I’m sitting in the car outside the doctor’s office, deep in the throes of my fourth Glucose Tolerance Test. For the uninitiated, that means three blood tests at varied intervals over a two hour period, after having drunk a sickly sweet syrup to check how my pregnant body is processing sugar. Fun times.
The process has prompted me to reflect on how much I have learned in the five and a half years since we became parents.
I don’t think I had any inkling of how motherhood would change me. I thought I was somewhat prepared, given that we chose (to whatever degree possible) the timing of when we wanted to delve into this life stage, and had enjoyed six years of just being ‘us’ before we added another human into the mix. Like everything else I turn my mind to, I wanted to be fully appraised of the situation before entering it, and I devoured book after book about parenting, breastfeeding and approaches to discipline. The books made it seem fairly straightforward and I constructed my own ideals of what type of parent I wanted to be, imagined what our life together would look like and launched myself into motherhood without looking back.
Along the way I have discovered – sometimes painfully – that life has a way of dodging around your expectations and teaching you surprising lessons that you may not have wanted to learn. From realising that each child is incredibly different and challenging in their own ways to figuring out that my illusions of control were just that. I have been stretched beyond what I thought possible at times – responding to illness, injury, catastrophe and the pressure of having multiple competing needs being pressed upon me at the same time. I have had to learn to take care of myself – giving myself grace when I screw it all up, treasuring the interests and practices that make me come alive, prioritising reflection and the space to figure out where it all went wrong.
Life – in its beautiful messy glory – prodded me into waking up, to be willing to consider the question of what I ‘intend to do with my one wild and precious life’ (as poet, Mary Oliver, so poignantly poses).
You know those moments when you pick up a book and it somehow magically begins connecting dormant thoughts and concepts into epiphanies? I’m living through ‘Essentialism: The Disciplined Pursuit of Less‘ by Greg McKeown right now. It isn’t the type of book I usually gravitate towards – having been written more out of a consideration of effective business practices and strategies – but there is something powerful that has been resonating with me throughout every page. McKeown champions practices that we often pay lip-service to – sleep, play, reflection and setting limitations – and elevates them to new heights of importance in helping us live a life of meaning and purpose. By putting more time into considering whether the actions we are investing into are the right ones for us, we can channel our energies far more effectively.

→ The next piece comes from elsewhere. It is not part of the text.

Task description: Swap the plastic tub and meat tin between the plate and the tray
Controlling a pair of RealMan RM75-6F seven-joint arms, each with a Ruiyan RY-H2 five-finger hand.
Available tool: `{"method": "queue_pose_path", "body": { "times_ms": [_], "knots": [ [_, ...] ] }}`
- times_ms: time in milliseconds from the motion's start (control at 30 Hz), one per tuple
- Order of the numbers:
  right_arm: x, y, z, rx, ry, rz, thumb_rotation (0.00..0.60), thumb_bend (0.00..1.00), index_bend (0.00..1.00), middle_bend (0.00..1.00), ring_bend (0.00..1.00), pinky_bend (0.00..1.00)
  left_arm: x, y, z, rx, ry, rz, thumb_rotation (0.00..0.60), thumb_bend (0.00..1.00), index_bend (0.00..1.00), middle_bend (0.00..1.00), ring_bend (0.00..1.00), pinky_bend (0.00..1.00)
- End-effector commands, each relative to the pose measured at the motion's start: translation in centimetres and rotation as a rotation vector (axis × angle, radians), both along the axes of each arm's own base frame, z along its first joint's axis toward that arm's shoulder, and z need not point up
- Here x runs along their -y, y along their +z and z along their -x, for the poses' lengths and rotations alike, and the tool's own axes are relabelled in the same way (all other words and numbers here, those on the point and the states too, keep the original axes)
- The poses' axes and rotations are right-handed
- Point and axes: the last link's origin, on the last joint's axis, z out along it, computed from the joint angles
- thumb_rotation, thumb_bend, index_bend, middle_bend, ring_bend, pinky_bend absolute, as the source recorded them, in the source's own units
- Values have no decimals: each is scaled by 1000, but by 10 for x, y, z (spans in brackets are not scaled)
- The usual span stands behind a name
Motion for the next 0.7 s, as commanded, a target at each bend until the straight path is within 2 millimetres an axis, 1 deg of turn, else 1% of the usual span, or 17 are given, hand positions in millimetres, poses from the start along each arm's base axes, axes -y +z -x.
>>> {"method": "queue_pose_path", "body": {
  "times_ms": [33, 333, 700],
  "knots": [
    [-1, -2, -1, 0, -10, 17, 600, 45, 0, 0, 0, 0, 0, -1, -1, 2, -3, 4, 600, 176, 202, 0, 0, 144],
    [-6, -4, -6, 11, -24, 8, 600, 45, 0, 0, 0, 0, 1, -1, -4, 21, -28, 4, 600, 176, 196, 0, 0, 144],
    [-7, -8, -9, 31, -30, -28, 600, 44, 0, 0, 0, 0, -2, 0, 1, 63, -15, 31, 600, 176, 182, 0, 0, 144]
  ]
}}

As a lawyer, I had the benefit of seeing very clearly how this philosophy played out:
My boss and mentor was exceptional – he had a high success rate in his cases, satisfied clients and was significantly respected in his field. He also had a very clear way of operating. He would refuse to take on any file where he doubted the veracity of the client, asked comprehensive questions about the facts before committing to the case and he wasn’t afraid to let go of clients who had become too taxing for the firm. When he did take on a case, he would clearly outline the plan and timeline as well as the expectation for any out of pocket expenses.
Another partner in the department was the opposite. He would accept any file that fell across his desk, make promises that he would struggle to deliver on and allow clients to dictate to him the terms and timeline of the case. He once had me take on an unwinnable case on the basis that ‘if she or her friends have an accident, they will come to us’. This pay off never eventuated as I invested far too many hours and court time trying to convince the Magistrate of an obscure point of case law and we all left that day feeling exhausted and defeated.

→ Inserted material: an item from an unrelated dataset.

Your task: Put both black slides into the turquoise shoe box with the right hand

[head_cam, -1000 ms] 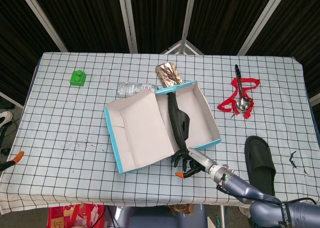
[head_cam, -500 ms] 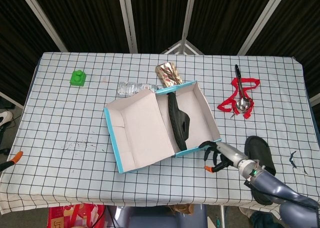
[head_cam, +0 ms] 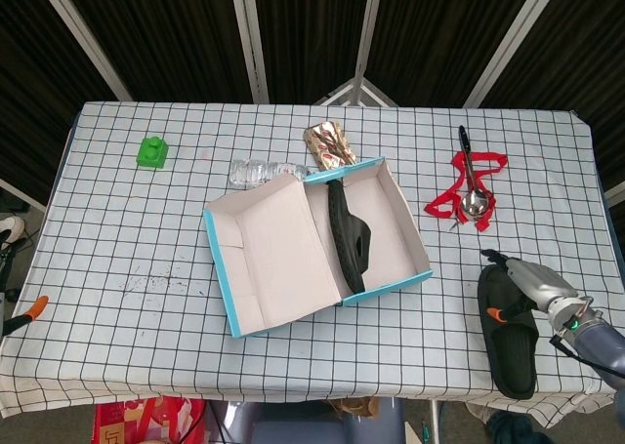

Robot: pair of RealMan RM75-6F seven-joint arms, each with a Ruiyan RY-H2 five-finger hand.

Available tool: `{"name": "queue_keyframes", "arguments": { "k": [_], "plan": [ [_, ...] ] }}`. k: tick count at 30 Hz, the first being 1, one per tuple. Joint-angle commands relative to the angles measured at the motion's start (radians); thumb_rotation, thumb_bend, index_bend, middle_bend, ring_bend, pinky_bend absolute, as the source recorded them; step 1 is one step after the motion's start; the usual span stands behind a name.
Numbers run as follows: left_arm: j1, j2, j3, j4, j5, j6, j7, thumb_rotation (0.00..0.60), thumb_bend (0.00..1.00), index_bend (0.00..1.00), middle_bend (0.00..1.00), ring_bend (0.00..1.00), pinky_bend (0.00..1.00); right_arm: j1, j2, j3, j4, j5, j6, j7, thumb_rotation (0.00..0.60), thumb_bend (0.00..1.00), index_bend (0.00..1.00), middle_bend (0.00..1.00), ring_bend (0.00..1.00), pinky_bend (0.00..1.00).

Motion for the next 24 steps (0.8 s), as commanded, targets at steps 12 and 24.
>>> {"name": "queue_keyframes", "arguments": {
  "k": [12, 24],
  "plan": [
    [-0.004, -0.005, 0.003, 0.0, 0.001, -0.009, 0.012, 0.6, 0.24, 0.16, 0.07, 0.0, 0.09, 0.077, -0.199, -0.206, 0.078, 0.291, 0.243, -0.469, 0.6, 0.31, 0.0, 0.03, 0.01, 0.07],
    [-0.005, -0.004, 0.002, 0.0, -0.002, -0.012, 0.013, 0.6, 0.24, 0.16, 0.07, 0.0, 0.09, 0.142, -0.224, -0.254, 0.074, 0.424, 0.189, -0.552, 0.6, 0.31, 0.0, 0.03, 0.01, 0.07]
  ]
}}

These remarkably different methods of approaching work made it clear to me which one led to better outcomes, and which one had an eventually disastrous impact upon one’s health. What I didn’t realise at the time was that my mentor was actually the perfect example of an Essentialist.
Now, my battles are not fought in the court room or in crisp documents, but in the living room over toys that haven’t been packed up and shoes that are still not on the right feet. But their ‘smallness’ doesn’t make them any less valuable. Applying the principles of Essentialism to parenting actually makes a lot of sense. By figuring out the overarching goals of what I want to achieve out of this life stage, the character traits I want to enforce, the kind of family I want to create – all of these are integral questions that enable one to pare back the craziness, focus on what really matters and foster routines that help me get to that point. Obviously, life doesn’t always go to plan and there will always be events and responses that are out of our control, but that doesn’t mean we can’t make the process a whole lot more meaningful in the every day.
Even if you just read the book to convince yourself of the importance of sleep and the ingenuity of play your time will not have been wasted. I suspect that it is one that I will be returning to time and time again.
Have you read ‘Essentialism’? What were your thoughts? What books have come at the right time for you and completely revolutionised the way you look at life? Follow me on Goodreads to keep up to date with what I’m reading.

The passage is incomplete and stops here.